Work item:
Set down, word for word, every line of the listing below, starting with the one that contains "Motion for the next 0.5" and ending with the final line. Include nothing else.

Dataset excerpts:
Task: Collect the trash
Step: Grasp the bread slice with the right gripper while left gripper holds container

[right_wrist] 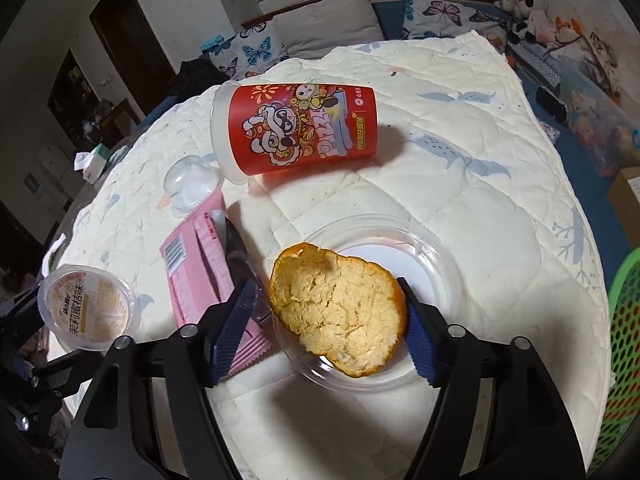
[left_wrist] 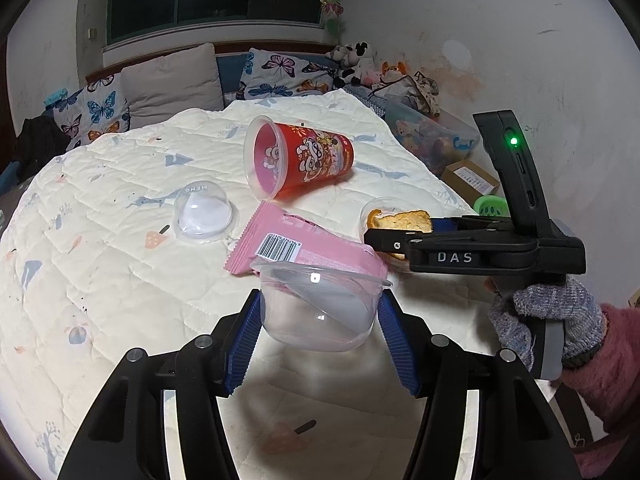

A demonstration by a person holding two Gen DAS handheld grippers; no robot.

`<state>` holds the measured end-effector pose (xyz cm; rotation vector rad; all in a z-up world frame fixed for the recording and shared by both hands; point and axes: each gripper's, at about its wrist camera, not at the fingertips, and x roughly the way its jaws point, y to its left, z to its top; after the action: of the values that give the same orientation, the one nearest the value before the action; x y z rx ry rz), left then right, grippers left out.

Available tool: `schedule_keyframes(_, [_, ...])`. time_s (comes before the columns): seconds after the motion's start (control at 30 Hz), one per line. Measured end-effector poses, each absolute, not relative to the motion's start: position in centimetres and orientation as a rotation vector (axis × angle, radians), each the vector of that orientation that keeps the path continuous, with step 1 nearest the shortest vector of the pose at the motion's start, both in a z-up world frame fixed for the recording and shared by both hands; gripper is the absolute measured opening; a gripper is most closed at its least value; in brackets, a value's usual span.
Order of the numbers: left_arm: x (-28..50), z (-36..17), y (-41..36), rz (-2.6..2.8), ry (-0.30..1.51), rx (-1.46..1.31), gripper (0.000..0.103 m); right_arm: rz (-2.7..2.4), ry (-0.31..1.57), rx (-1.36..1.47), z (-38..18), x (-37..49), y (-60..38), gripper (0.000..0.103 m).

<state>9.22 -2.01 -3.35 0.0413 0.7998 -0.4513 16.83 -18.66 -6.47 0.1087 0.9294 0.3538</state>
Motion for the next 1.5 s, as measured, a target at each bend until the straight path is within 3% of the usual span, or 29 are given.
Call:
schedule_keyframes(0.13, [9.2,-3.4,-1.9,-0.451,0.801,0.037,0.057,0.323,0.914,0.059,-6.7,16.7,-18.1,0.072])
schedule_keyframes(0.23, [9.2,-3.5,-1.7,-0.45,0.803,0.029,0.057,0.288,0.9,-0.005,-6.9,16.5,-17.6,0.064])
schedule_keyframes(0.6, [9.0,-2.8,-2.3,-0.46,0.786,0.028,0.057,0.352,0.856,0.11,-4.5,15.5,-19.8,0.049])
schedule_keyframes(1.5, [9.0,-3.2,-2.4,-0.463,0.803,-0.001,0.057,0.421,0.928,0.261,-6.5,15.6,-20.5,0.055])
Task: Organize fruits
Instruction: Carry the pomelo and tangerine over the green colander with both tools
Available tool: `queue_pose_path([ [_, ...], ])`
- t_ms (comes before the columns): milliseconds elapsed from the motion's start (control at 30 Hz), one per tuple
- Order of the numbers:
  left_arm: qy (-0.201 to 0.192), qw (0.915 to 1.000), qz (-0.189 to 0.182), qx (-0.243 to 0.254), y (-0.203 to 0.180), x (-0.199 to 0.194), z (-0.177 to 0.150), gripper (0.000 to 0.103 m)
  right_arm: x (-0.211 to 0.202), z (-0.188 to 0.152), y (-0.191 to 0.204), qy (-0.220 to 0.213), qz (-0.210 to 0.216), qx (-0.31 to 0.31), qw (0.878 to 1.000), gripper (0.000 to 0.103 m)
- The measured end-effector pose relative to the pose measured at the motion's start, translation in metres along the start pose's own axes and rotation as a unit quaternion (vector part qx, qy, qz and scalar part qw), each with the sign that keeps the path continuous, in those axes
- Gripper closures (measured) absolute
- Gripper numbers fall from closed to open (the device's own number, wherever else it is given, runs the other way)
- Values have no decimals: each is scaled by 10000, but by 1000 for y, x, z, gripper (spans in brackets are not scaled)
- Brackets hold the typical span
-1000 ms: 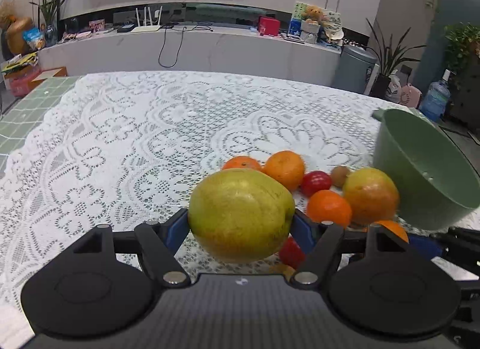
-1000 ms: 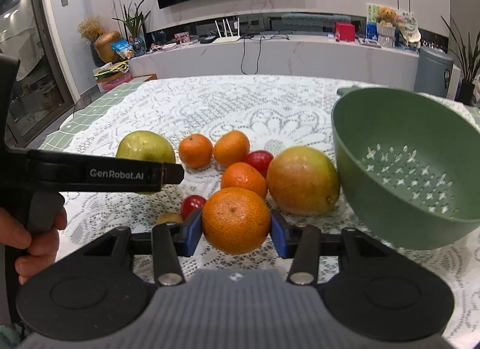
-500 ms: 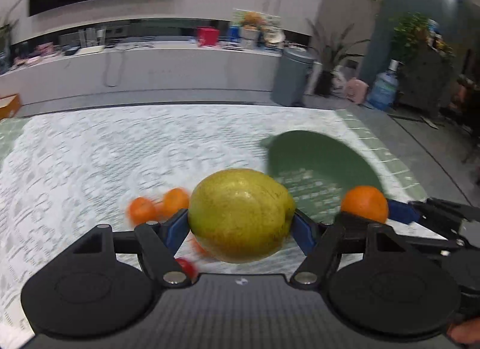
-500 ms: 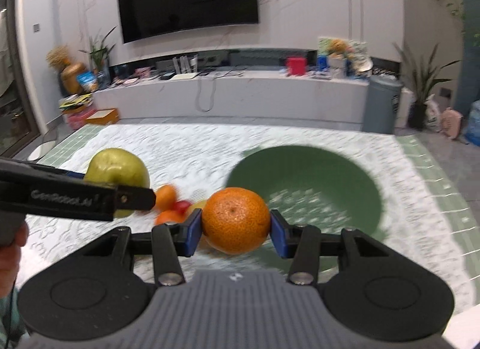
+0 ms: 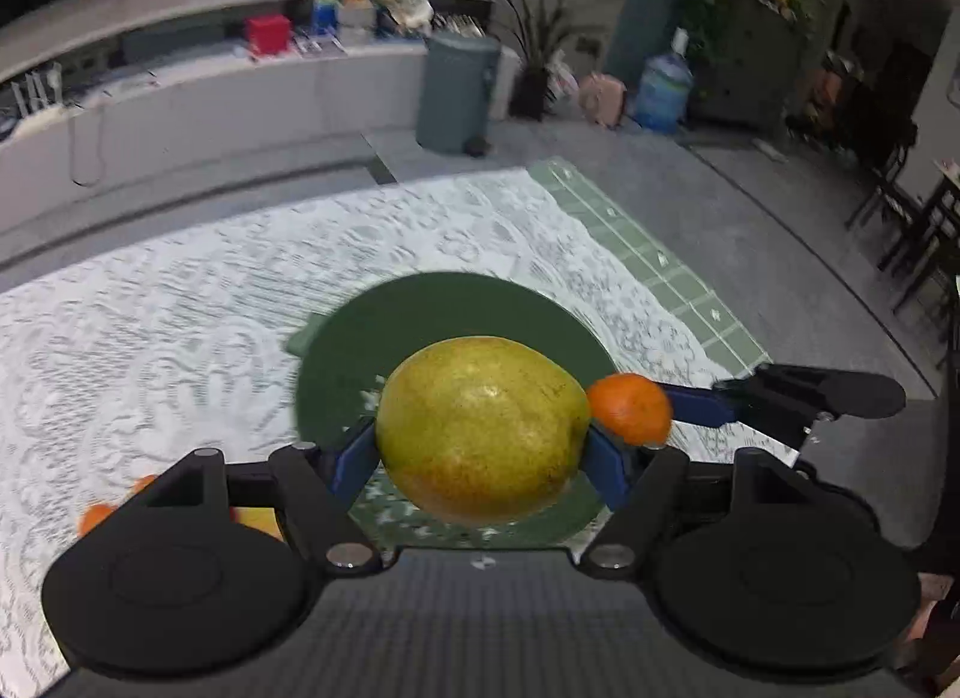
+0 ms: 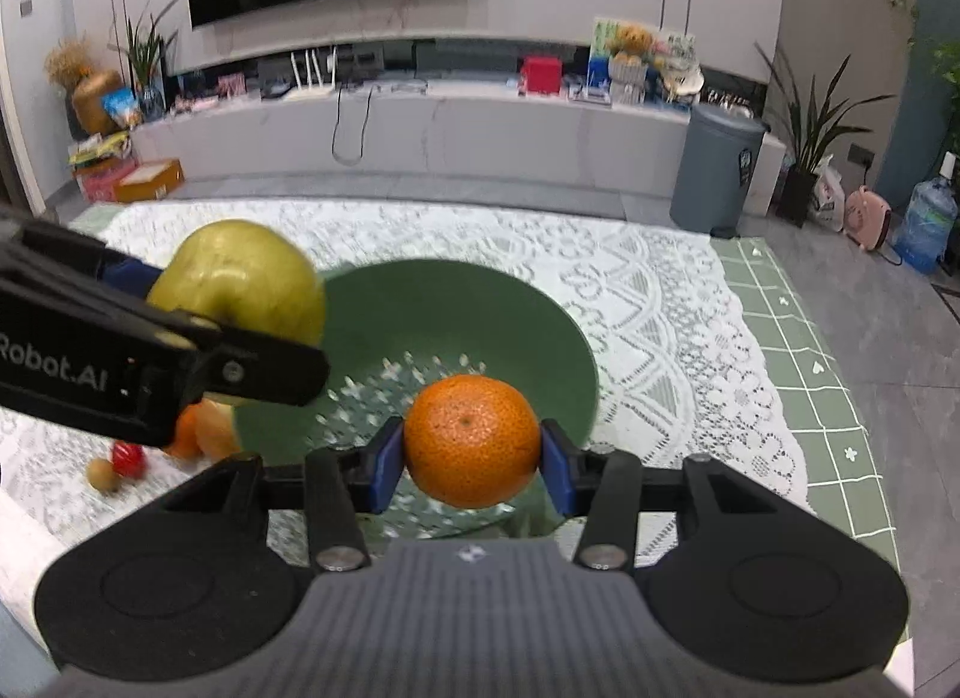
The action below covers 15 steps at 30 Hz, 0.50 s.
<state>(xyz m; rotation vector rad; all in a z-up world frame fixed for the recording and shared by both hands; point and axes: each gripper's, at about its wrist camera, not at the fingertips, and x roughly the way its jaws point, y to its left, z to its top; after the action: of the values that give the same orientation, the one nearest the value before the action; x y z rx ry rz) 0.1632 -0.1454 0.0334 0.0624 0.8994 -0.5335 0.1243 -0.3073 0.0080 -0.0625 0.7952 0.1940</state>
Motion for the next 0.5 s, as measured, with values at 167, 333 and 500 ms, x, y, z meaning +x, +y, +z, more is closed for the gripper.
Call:
queue_pose_path([
  [167, 426, 9985, 133, 315, -11, 34, 10, 20, 26, 6, -4, 420, 46, -293, 9987, 58],
  [333, 825, 9946, 185, 601, -16, 58, 18, 20, 50, 10, -8, 835, 259, -471, 9951, 58],
  [500, 1081, 9906, 249, 805, -16, 74, 26, 20, 72, 12, -12, 1153, 359, -534, 9912, 58],
])
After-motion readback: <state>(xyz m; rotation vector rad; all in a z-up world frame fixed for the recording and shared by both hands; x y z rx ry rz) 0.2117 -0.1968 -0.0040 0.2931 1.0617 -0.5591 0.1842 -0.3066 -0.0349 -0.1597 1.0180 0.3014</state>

Reply:
Motion for the next 0.5 s, as measured, with values at 167, 333 and 500 ms, x, y, z meaning +x, +y, +z, more is closed for the gripper.
Call:
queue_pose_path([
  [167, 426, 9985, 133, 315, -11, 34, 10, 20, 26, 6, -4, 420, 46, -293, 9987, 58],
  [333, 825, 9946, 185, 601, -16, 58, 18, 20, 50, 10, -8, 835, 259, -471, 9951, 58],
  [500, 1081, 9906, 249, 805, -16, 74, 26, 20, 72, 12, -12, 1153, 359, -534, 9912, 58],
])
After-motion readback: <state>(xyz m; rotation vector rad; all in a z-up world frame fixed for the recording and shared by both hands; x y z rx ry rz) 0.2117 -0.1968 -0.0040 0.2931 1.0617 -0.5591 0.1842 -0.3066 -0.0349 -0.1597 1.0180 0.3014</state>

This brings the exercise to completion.